(485c) A Multiparametric Mixed-Integer Quadratic Approximation Algorithm for the Solution of Process Engineering Problems Under Uncertainty
AIChE Annual Meeting
2010
2010 Annual Meeting
Computing and Systems Technology Division
Operations Under Uncertainty
Wednesday, November 10, 2010 - 1:20pm to 1:45pm
Many process engineering problems, and in particular those encountered in the field of chemical engineering, are complex and often non-linear. They involve two types of decisions: (i) discrete decisions ?those which define a specific (optimal) structure of the underlying system and (ii) continuous decisions?those which optimize its operation. Typical examples include synthesis problems in chemical process design, and production planning and scheduling of multiproduct batch plants among others. These types of problems can be approached very efficiently via mathematical programming techniques such as mixed-Integer nonlinear programming (MINLP) (Grossman and Biegler, 2004).
On the other hand, the inevitable presence of fluctuations in some process variables such as demand, prices or quality in raw materials, and the lack of exact knowledge of certain parameters such as kinetic data or physical properties require that uncertainty be taken into account in MINLP process models. As a result, various approaches which address the uncertainty in MINLP models have been proposed (Sahidinis, 2004): stochastic programming (Ierapetritou and Pistikopoulos, 1996), fuzzy programming (Balasubramanian and Grossmann, 2003), and robust optimization (Lin et al., 2004).
Recently, Pistikopoulos and co-workers (Pistikopoulos et al., 2007a; 2007b) have shown that process engineering problems under uncertainty can also be addressed via multiparametric mixed-integer nonlinear programming (mp-MINLP). Acevedo and Pistikopoulos (1996) proposed a mp-MINLP algorithm based on the outer-approximation/equality relaxation algorithm of Kocis and Grossmann (1986). Dua and Pistikopoulos (1999) proposed three mp-MINLP algorithms based on the reformulation of a master problem using (i) deterministic, (ii) outer-approximation (OA), and (iii) generalized benders decomposition (GBD) principles.

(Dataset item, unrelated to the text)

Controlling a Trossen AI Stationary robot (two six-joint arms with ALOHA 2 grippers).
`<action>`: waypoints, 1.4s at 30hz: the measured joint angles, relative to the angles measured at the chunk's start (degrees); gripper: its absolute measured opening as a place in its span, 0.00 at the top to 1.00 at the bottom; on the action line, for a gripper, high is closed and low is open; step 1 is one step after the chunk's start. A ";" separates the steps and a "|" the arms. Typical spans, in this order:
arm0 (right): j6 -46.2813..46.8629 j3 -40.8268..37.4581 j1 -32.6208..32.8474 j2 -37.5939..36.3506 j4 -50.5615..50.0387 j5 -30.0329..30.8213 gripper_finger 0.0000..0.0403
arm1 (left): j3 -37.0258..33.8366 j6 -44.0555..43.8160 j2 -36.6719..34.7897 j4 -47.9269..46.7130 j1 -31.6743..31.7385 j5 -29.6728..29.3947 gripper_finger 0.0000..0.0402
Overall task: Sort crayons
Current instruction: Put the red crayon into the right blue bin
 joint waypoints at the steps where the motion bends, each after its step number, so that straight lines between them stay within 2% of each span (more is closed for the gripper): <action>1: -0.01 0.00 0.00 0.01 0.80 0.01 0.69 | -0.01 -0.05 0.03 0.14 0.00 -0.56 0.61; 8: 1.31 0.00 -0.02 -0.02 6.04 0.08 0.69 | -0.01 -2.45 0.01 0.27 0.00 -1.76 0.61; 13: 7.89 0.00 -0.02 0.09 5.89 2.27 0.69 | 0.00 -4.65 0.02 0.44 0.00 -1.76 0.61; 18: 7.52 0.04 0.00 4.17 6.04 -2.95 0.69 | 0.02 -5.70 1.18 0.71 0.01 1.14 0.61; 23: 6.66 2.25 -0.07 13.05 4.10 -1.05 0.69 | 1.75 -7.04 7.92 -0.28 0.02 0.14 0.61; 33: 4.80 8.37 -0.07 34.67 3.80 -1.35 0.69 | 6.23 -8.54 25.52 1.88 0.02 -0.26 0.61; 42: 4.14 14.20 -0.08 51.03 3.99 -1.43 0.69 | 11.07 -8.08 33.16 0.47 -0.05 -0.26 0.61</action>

While these algorithms proved to be successful they remained computationally intensive. In this work, we present a novel mp- MINLP algorithm for the solution of process engineering problems under uncertainty. The algorithm is based on a decomposition strategy where a sequence of mp-NLP (primal) subproblems and deterministic MINLP (master) subproblems are solved. Because the solution of primal subproblems is the most expensive step of mp-MINLP algorithm, we propose a multi-parametric quadratic approximation (mp-QA) algorithm for their solution. We show that the application of the mp-QA algorithm in the primal step results in computational savings since only a few NLPs have to be solved. Finally, we present numerical examples which demonstrate the computational advantages of the proposed algorithm.
References:
Acevedo, J. & Pistikopoulos, E., A Parametric MINLP Algorithm for Process Synthesis Problems under Uncertainty, Ind. Eng. Chem. Res., 1996, 35, 147-158.

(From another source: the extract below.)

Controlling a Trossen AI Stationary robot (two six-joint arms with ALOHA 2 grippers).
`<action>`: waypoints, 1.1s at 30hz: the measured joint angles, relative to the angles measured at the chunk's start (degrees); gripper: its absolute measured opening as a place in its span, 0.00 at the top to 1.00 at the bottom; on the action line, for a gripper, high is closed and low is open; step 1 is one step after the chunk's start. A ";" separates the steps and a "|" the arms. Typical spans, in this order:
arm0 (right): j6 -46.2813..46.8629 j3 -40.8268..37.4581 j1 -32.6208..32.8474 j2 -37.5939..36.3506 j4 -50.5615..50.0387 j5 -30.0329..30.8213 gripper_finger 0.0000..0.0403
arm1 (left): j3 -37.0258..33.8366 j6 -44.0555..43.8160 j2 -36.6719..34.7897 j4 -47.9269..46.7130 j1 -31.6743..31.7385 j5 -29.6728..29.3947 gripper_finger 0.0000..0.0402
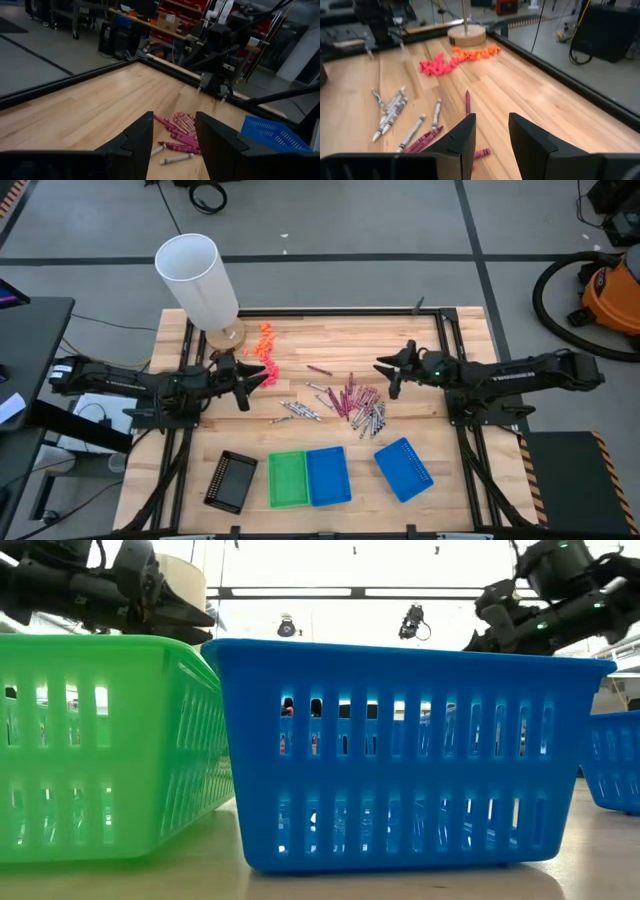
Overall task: Sort crayons
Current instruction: Put the red crayon into the right blue bin
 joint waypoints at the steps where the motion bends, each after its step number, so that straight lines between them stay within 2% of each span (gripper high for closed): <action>1: -0.10 0.70 0.00 1.69 0.27 -0.01 0.69 | 0.47 -0.23 0.43 -0.44 -0.08 0.01 0.61; 9: -1.84 8.14 -0.01 14.83 1.41 -0.80 0.69 | 1.79 -2.93 4.28 -2.78 -0.08 0.02 0.61; 14: -3.34 14.03 -0.01 23.31 1.61 -2.02 0.69 | 1.98 -4.19 4.86 -2.89 -0.04 2.48 0.61; 22: -5.78 23.04 -0.01 34.90 1.57 -2.70 0.69 | 10.98 -5.89 7.11 -21.54 -0.19 2.57 0.61; 33: -9.30 33.47 -1.07 45.32 1.67 -3.68 0.69 | 13.51 -5.80 12.37 -28.31 -1.70 0.93 0.61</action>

Balasubramanian, J. & Grossmann, I. E., Scheduling optimization under uncertainty ?an alternative approach, Computers & Chemical Engineering, 2003, 27, 469-490.
Biegler, L. T. & Grossmann, I. E., Retrospective on optimization, Computers & Chemical Engineering, 2004, 28, 1169-1192.
Dua, V. & Pistikopoulos, E. N. Algorithms for the Solution of Multiparametric Mixed-Integer Nonlinear Optimization Problems, Ind. Eng. Chem. Res., 1999, 38, 3976-3987.
Ierapetritou, M. G. & Pistikopoulos, E. N., Batch Plant Design and Operations under Uncertainty, Ind. Eng. Chem. Res., 1996, 35, 772-787.
Kocis, G. R. & Grossmann, I. E., Relaxation strategy for the structural optimization of process flow sheets, Ind. Eng. Chem. Res., 1987, 26, 1869-1880.
Lin, X.; Janak, S. L. & Floudas, C. A., A new robust optimization approach for scheduling under uncertainty: I. Bounded uncertainty, Computers & Chemical Engineering, FOCAPO 2003 Special issue, 2004, 28, 1069-1085.
Pistikopoulos, E. N.; Georgiadis, M. C. & Dua, V. Multi-Parametric Programming WILEY-VCH, 2007a, 1.
Pistikopoulos, E. N.; Georgiadis, M. C. & Dua, V. Multi-Parametric Model-Based Control WILEY-VCH, 2007b, 2.
Sahinidis, N. V., Optimization under uncertainty: state-of-the-art and opportunities Computers & Chemical Engineering, FOCAPO 2003 Special issue, 2004, 28, 971-983.